■ **Assigned task**
What is the count of lines in the listing below that hold the string "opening"? Reply with that number alone.

■ **Raw data**
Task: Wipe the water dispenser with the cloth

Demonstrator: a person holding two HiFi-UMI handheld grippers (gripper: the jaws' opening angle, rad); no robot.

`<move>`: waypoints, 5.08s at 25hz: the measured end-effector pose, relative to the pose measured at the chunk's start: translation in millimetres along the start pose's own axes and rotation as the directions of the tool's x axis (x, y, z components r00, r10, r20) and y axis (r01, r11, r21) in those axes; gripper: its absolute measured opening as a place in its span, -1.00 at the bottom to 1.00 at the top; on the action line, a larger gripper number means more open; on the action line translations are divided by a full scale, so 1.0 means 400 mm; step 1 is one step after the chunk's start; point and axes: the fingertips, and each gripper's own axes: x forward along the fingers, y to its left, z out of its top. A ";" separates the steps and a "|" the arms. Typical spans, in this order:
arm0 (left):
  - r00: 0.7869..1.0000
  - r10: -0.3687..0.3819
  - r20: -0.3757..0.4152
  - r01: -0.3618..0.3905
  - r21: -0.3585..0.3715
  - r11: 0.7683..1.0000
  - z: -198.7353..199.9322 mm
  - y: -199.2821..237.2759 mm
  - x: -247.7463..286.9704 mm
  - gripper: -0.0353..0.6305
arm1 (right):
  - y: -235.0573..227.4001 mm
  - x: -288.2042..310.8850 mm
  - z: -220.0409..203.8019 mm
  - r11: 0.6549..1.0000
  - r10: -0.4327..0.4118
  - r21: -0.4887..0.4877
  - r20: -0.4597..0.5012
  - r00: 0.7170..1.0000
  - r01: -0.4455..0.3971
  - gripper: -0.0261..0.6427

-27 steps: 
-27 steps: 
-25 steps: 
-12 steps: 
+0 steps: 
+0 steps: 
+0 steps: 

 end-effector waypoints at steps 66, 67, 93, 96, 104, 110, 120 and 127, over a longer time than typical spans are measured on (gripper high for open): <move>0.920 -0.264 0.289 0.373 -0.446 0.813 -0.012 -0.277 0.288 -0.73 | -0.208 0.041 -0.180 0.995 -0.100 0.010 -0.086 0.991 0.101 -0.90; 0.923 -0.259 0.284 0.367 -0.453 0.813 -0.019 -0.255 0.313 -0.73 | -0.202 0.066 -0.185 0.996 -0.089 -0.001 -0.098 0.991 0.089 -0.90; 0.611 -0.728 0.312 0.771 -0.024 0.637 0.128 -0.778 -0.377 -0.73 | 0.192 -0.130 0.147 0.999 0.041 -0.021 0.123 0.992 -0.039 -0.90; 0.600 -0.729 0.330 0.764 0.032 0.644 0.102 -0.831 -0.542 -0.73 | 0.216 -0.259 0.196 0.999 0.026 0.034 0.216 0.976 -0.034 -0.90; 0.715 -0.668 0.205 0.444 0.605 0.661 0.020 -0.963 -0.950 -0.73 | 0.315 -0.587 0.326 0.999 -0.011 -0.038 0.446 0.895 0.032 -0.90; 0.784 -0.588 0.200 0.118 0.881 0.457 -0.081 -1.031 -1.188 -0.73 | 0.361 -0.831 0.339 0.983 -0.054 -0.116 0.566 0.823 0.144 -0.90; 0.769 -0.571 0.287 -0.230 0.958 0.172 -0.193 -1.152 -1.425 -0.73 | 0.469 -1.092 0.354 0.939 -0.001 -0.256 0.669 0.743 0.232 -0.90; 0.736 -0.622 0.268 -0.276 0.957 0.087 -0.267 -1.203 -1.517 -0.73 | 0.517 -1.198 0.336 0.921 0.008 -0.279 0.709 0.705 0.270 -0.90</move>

■ **Reply to the task**
2